Riducendo all'osso (per restare in tema...) la stupida trama, quello che
sembra un comune cane è in realtà Wonder Dog, cane alieno a cui è stato
iniettato un siero che lo rende capace di facoltà sovrumane, o meglio
sovra-canine, che dovrà sfruttare per sconfiggere la solita armata malvagia. WD
sa stare eretto, correre e saltare come un uomo, planare dopo lunghi salti
grazie al buffo copricapo che porta in testa e sparare proiettili sotto forma di
stelline rimbalzanti. Non sembrano un granché come poteri e in effetti non lo
sono, tutto il gioco è l'ennesimo platform fatto con lo stampino che non riesce
ad elevarsi dalla massa. Innanzitutto, il primo problema è l'arma del
supercane: le stelline non vengono sparate in linea retta come nel 99% dei
platform esistenti, ma a seconda di quanto viene caricato lo sparo WD le lancia
ad angolazioni e con potenza differenti, generando un rimbalzo contro muri e
pavimenti in accordo con il caricamento di cui sopra. Qui sta il primo problema:
l'immediatezza è la caratteristica vincente dei giochi di questo tipo, se devo
fare dei calcoli balistici stile biliardo per cercare di colpire anche il nemico
più insulso, dove sta il divertimento? Per non parlare di quando ci si deve
scontrare con i boss e i mid-boss, momenti in cui anziché gestire lo sparo come
inteso dagli sviluppatori ci si ritrova il più delle volte a saltare e
sparacchiare in preda alla frenesia. Purtroppo, le stelline sono l'unica arma
che ci accompagnerà per tutto il gioco... In secondo luogo, il gioco di per
sé non è difficile, ma lo diventa a causa dei controlli problematici e dei
difetti di gameplay che si sarebbero potuti evitare.

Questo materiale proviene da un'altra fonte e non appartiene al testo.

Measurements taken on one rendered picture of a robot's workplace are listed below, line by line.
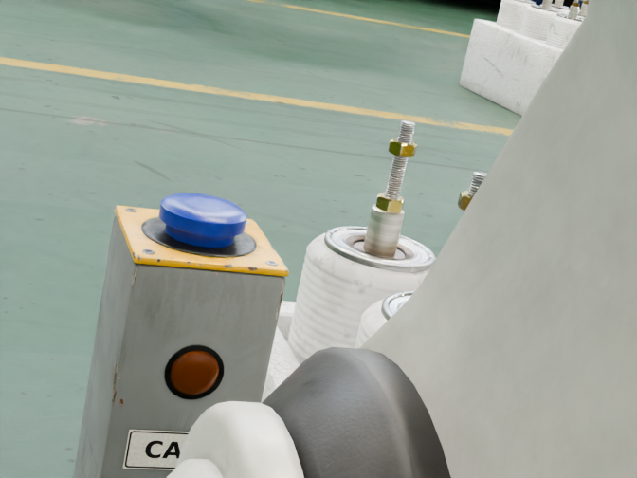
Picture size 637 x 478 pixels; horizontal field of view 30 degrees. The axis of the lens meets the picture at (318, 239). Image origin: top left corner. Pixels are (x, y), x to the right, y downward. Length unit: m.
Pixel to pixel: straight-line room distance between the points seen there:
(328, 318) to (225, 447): 0.48
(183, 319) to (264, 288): 0.04
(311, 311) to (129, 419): 0.26
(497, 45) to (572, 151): 2.86
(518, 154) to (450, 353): 0.05
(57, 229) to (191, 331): 0.98
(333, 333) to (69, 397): 0.37
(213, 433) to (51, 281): 1.03
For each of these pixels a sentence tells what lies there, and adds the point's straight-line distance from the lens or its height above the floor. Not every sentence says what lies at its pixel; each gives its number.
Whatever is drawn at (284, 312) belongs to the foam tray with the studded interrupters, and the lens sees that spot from 0.85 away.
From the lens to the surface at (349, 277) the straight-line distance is 0.76.
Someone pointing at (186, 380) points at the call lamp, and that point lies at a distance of 0.54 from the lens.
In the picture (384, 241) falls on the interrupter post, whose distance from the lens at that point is 0.79.
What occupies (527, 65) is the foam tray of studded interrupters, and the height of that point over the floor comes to 0.12.
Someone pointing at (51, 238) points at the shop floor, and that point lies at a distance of 1.46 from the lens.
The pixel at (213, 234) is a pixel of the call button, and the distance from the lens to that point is 0.53.
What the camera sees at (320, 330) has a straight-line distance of 0.78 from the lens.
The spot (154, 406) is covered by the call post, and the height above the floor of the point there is 0.24.
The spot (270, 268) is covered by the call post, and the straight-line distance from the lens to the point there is 0.53.
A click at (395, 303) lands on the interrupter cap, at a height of 0.25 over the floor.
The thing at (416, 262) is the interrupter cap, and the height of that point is 0.25.
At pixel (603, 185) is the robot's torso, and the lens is 0.22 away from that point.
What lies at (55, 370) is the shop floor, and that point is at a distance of 1.13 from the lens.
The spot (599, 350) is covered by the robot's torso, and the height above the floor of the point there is 0.42.
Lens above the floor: 0.49
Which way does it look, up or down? 17 degrees down
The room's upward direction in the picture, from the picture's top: 12 degrees clockwise
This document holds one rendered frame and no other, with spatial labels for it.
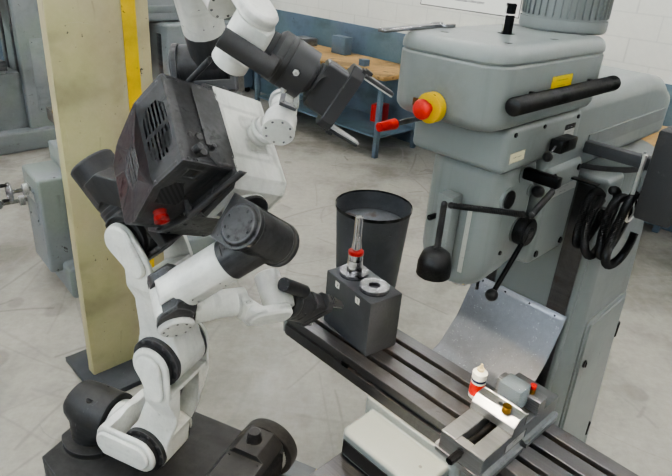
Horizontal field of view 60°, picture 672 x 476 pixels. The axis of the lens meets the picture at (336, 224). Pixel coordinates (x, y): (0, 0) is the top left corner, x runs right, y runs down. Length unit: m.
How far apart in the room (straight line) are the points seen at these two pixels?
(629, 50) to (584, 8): 4.25
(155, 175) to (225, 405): 1.98
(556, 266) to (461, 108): 0.80
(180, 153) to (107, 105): 1.61
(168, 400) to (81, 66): 1.47
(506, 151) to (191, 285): 0.68
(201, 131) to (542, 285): 1.14
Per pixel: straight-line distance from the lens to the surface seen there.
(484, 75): 1.12
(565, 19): 1.47
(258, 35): 0.97
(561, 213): 1.60
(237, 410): 2.97
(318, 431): 2.87
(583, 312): 1.88
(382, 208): 3.81
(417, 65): 1.20
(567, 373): 2.00
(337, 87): 1.00
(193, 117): 1.17
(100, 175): 1.46
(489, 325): 1.94
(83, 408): 1.99
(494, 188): 1.32
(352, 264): 1.76
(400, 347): 1.84
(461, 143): 1.28
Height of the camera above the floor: 2.03
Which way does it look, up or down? 25 degrees down
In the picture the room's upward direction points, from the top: 4 degrees clockwise

L'inerzia di WD è
eccessiva, per cui spesso, una volta iniziato un movimento, non riusciremo a
cambiarlo in corsa, e a volte si ha l'impressione che il cane vada un po' dove
voglia lui; per come sono strutturati i livelli, spesso accade che una volta
preso il "volo" non sapremo dove stiamo per atterrare e in buona parte dei casi
finiremo dritti in fondo a un baratro del quale non sospettavamo la presenza. Va
bene, questi sono problemi comuni a diversi platform, però se non ci fossero
sarebbe meglio... Così come sarebbe meglio se i nemici, soprattutto quelli di
piccola taglia, non avessero l'abitudine di "nascondersi" dietro gli elementi
grafici dello sfondo, sbucando fuori solo all'ultimo, quando noi ancora dobbiamo
fare i necessari calcoli per colpirli (oppure premiamo freneticamente il tasto
di sparo, che alla fine fa lo stesso). Ecco, quest'ultimo problema è
un'esclusiva di Wonder Dog di cui avremmo fatto volentieri a meno, e che
costringe i giocatori a sparare a casaccio. Così facendo viene meno pure il
concetto di "sparo preciso" che i programmatori hanno tentato di introdurre!

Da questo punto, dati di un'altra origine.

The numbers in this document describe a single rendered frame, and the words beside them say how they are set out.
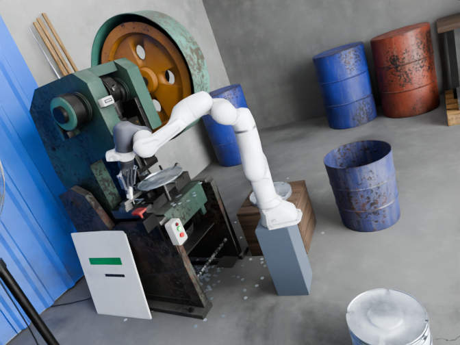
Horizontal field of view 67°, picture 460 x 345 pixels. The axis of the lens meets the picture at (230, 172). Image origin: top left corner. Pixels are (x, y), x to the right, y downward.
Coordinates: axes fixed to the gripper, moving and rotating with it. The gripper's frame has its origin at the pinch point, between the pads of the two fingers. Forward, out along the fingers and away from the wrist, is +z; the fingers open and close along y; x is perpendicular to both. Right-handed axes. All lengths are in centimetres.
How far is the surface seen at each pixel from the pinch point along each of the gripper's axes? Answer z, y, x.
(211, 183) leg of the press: 20, 56, -17
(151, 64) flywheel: -43, 69, 38
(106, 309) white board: 104, -8, 25
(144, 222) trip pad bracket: 13.7, -1.7, -10.1
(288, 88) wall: 52, 363, 34
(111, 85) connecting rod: -40, 31, 36
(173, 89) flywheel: -31, 69, 21
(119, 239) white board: 45.0, 5.1, 17.4
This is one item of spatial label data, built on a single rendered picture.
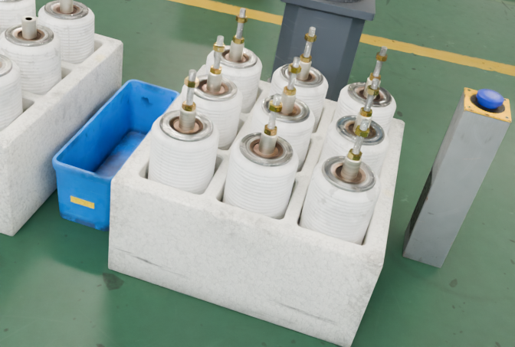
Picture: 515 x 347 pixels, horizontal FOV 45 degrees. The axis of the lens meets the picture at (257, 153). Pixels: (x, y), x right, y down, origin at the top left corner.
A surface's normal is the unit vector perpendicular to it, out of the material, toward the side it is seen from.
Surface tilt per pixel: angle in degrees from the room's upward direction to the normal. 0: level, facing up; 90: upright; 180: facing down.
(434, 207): 90
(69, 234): 0
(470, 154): 90
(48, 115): 90
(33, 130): 90
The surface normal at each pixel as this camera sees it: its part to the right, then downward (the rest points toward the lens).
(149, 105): -0.25, 0.50
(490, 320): 0.16, -0.80
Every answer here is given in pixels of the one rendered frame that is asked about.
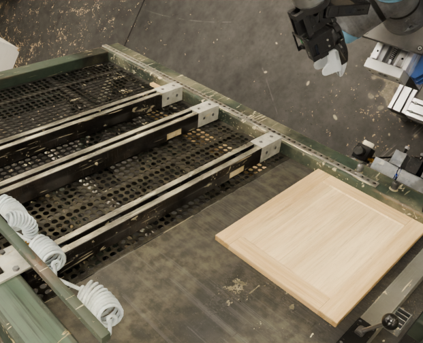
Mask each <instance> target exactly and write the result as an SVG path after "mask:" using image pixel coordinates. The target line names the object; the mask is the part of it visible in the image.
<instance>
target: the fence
mask: <svg viewBox="0 0 423 343"><path fill-rule="evenodd" d="M422 281H423V249H422V250H421V251H420V252H419V253H418V254H417V255H416V257H415V258H414V259H413V260H412V261H411V262H410V263H409V265H408V266H407V267H406V268H405V269H404V270H403V271H402V272H401V273H400V274H399V275H398V276H397V277H396V279H395V280H394V281H393V282H392V283H391V284H390V285H389V287H388V288H387V289H386V290H385V291H384V292H383V293H382V294H381V295H380V296H379V297H378V298H377V299H376V300H375V302H374V303H373V304H372V305H371V306H370V307H369V308H368V310H367V311H366V312H365V313H364V314H363V315H362V316H361V318H362V319H363V320H365V321H366V322H368V323H369V324H370V325H375V324H378V323H380V322H381V319H382V316H383V315H384V314H387V313H394V311H395V310H396V309H397V308H398V307H399V306H400V307H401V306H402V305H403V303H404V302H405V301H406V299H407V298H408V297H409V296H410V295H411V294H412V293H413V291H414V290H415V289H416V288H417V286H418V285H419V284H420V283H421V282H422ZM382 328H383V327H380V328H377V330H376V332H375V333H374V334H373V335H372V336H371V338H370V339H369V340H368V342H367V343H371V342H372V340H373V339H374V338H375V336H376V335H377V334H378V333H379V332H380V331H381V330H382Z"/></svg>
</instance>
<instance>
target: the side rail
mask: <svg viewBox="0 0 423 343"><path fill-rule="evenodd" d="M105 61H108V51H106V50H104V49H102V48H94V49H91V50H86V51H83V52H77V53H74V54H69V55H66V56H61V57H58V58H55V59H49V60H46V61H41V62H38V63H33V64H30V65H24V66H21V67H16V68H13V69H8V70H5V71H0V89H3V88H7V87H11V86H16V85H18V84H23V83H26V82H30V81H34V80H38V79H41V78H46V77H48V76H53V75H56V74H61V73H64V72H66V71H71V70H75V69H79V68H82V67H86V66H89V65H94V64H97V63H102V62H105Z"/></svg>
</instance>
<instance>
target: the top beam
mask: <svg viewBox="0 0 423 343"><path fill-rule="evenodd" d="M0 337H1V339H2V340H3V341H4V342H5V343H79V341H77V339H75V337H74V336H73V335H72V334H71V333H70V331H69V330H68V329H67V328H66V326H65V325H64V324H63V323H62V322H61V321H60V320H59V319H58V318H57V316H56V315H55V314H54V313H53V312H52V310H51V309H50V308H49V307H48V306H47V305H46V304H45V303H44V301H43V300H42V299H41V298H40V297H39V295H38V294H37V293H36V292H35V291H34V290H33V289H32V288H31V287H30V285H29V284H28V283H27V282H26V281H25V279H24V278H23V277H22V276H21V275H20V274H19V275H17V276H15V277H13V278H11V279H9V280H8V281H6V282H4V283H2V284H0Z"/></svg>
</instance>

Le pubblicità del gioco vantavano la presenza di numerosissimi punti segreti:
questi in effetti ci sono, sono segnalati da piattaforme costituite da smiles, e
conducono a stanzette che servono solo ad accumulare punti e qualche vita ogni
tanto. Già, tutto ciò che faremo durante il gioco è raccogliere diamanti per
fare punti immediati e ossa che verranno conteggiate alla fine del mondo
affrontato, proseguire verso destra per arrivare in fondo al livello ed evitare
il più possibile i nemici in modo da restare vivi fino al successivo scontro coi
boss, tutto questo ripetuto per sei lunghi mondi. Se non altro ci sono le
password che evitano al giocatore di cominciare ogni volta da capo! Beh, una
cosa originale ci sarebbe: lo stile grafico, che peraltro ricorda vagamente,
soprattutto nell'aspetto dei nemici, un altro e più noto gioco Core: Chuck
Rock. Le ambientazioni più normali (la solita vallata, una
città e un immondezzaio) sono rese surreali da una grafica dagli sfondi distorti
e bizzarri; tempo di arrivare sulla Luna (fatta ovviamente di formaggio!) e su
due pianeti alieni e il tutto sembrerà una qualche sorta di trip, cosa che
purtroppo non aumenta la qualità del titolo. A completare il tutto, una
colonna sonora composta di brani funkeggianti, che non sfigurerebbero in un film
porno anni Settanta, ma che suonano del tutto fuori luogo in un gioco del
genere.
In sostanza, si tratta
di un gioco insensato, anonimo e giustamente dimenticato dal tempo: avrei voluto
dargli un voto ancor più basso, ma visto che Core si è impegnata nel realizzare
una conversione precisa ho deciso di essere "buono".